AFA-CWA
- Founded: August 22, 1945
- Headquarters: Washington, D.C.
- Location: United States;
- Members: 45,377
- Key people: Sara Nelson, Int'l President; Keturah Johnson, Int'l Vice President; Dante Harris, Int'l Secretary-Treasurer;
- Affiliations: AFL–CIO; CWA; ITF; TUC;
- Website: www.afacwa.org

= Association of Flight Attendants =

American labor union

The Association of Flight Attendants-CWA (commonly known as AFA) is a union representing flight attendants in the United States. As of January 2018, AFA represents 50,000 flight attendants at 20 airlines. Since 2004, AFA has been part of the Communications Workers of America (CWA), an affiliate of AFL–CIO. AFA is also an affiliate of the International Transport Workers' Federation.

==History==
Efforts to unionize flight attendants began prior to the 1940s but were often met with resistance, including intimidation and dismissals of organizers. In 1944, Ada Brown and four other flight attendants founded the Airline Stewardess Association (ALSA), later a precursor to the Association of Flight Attendants. Unlike earlier attempts, ALSA faced no opposition from United Airlines, which opted to work with the new union. ALSA was officially established on August 22, 1945.

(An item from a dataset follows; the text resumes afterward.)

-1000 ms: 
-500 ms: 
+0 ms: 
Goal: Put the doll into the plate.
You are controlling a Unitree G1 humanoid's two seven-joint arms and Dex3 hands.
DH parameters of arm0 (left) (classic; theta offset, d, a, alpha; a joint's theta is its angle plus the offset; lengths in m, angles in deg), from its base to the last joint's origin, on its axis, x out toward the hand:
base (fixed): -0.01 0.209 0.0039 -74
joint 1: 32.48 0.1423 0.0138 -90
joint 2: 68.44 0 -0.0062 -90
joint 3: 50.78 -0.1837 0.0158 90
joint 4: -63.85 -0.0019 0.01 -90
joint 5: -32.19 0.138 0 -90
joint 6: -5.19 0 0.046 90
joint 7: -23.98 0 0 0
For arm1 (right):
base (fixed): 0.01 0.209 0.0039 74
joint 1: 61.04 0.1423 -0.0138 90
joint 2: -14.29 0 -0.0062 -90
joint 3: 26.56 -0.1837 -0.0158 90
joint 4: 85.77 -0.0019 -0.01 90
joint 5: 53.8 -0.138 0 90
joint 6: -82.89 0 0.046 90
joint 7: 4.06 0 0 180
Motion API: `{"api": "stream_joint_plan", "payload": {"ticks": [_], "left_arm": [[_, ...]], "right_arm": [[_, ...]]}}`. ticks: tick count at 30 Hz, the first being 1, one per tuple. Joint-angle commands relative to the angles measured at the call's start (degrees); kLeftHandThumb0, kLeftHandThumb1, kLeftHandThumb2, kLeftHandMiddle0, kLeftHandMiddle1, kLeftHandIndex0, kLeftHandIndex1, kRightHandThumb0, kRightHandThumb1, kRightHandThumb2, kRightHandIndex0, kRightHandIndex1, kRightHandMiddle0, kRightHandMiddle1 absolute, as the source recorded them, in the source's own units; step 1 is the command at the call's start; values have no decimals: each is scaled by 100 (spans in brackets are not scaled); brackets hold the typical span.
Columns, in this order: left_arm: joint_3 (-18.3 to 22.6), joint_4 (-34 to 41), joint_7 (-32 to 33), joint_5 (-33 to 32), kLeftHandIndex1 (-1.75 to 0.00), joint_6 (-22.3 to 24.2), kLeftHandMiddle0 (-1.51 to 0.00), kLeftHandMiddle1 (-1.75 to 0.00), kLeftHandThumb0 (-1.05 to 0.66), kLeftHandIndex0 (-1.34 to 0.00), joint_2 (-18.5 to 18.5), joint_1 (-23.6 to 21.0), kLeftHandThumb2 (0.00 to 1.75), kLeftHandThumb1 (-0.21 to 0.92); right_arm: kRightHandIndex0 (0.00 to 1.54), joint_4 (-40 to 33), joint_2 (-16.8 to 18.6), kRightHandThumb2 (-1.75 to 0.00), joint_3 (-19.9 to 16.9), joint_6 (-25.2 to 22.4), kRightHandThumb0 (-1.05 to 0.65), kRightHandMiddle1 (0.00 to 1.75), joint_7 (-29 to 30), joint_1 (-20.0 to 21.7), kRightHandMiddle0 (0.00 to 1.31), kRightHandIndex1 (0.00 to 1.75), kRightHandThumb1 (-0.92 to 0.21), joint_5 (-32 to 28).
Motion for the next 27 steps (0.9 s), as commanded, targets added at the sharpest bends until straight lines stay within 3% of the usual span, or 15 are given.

The Airline Pilots Association (ALPA) played an early supportive role, providing information and materials to ALSA. However, tensions soon emerged between the two groups. ALPA had plans to unionize airline employees more broadly, and ALSA’s independent efforts were seen as a challenge to that goal. Negotiations between ALSA and United Airlines began in December 1945, with Ada Brown, Frances Hall, and Sally Thometz representing the union. The talks continued into 1946 and were financially supported by small individual donations. ALSA signed its first contract with United on April 25, 1946.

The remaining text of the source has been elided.